→ **Requirement**: Give again exactly the lines that stretch from the one with "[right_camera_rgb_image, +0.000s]" to the end of the data below, including both of those lines and nothing else.

======== Supplied information ========

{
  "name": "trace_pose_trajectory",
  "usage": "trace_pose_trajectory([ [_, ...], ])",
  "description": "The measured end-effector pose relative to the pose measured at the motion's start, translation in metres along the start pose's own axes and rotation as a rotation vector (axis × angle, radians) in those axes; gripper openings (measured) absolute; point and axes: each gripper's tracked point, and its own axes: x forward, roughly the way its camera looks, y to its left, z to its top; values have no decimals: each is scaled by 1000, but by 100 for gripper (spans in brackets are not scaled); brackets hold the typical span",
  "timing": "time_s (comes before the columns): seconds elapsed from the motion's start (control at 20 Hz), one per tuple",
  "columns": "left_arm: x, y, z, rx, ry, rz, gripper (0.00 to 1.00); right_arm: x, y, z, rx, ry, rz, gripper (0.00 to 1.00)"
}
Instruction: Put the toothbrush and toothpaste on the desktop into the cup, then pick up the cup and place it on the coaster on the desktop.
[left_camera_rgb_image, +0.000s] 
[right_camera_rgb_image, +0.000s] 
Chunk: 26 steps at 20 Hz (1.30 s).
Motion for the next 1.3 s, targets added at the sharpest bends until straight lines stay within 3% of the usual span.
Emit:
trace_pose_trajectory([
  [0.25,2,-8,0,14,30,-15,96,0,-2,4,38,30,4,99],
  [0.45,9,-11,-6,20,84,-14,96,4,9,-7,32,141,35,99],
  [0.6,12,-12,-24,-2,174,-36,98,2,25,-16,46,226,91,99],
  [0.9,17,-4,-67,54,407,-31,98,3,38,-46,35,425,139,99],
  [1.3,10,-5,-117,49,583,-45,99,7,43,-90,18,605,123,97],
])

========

→ **Answer to this exercise**:
[right_camera_rgb_image, +0.000s] 
Chunk: 26 steps at 20 Hz (1.30 s).
Motion for the next 1.3 s, targets added at the sharpest bends until straight lines stay within 3% of the usual span.
Emit:
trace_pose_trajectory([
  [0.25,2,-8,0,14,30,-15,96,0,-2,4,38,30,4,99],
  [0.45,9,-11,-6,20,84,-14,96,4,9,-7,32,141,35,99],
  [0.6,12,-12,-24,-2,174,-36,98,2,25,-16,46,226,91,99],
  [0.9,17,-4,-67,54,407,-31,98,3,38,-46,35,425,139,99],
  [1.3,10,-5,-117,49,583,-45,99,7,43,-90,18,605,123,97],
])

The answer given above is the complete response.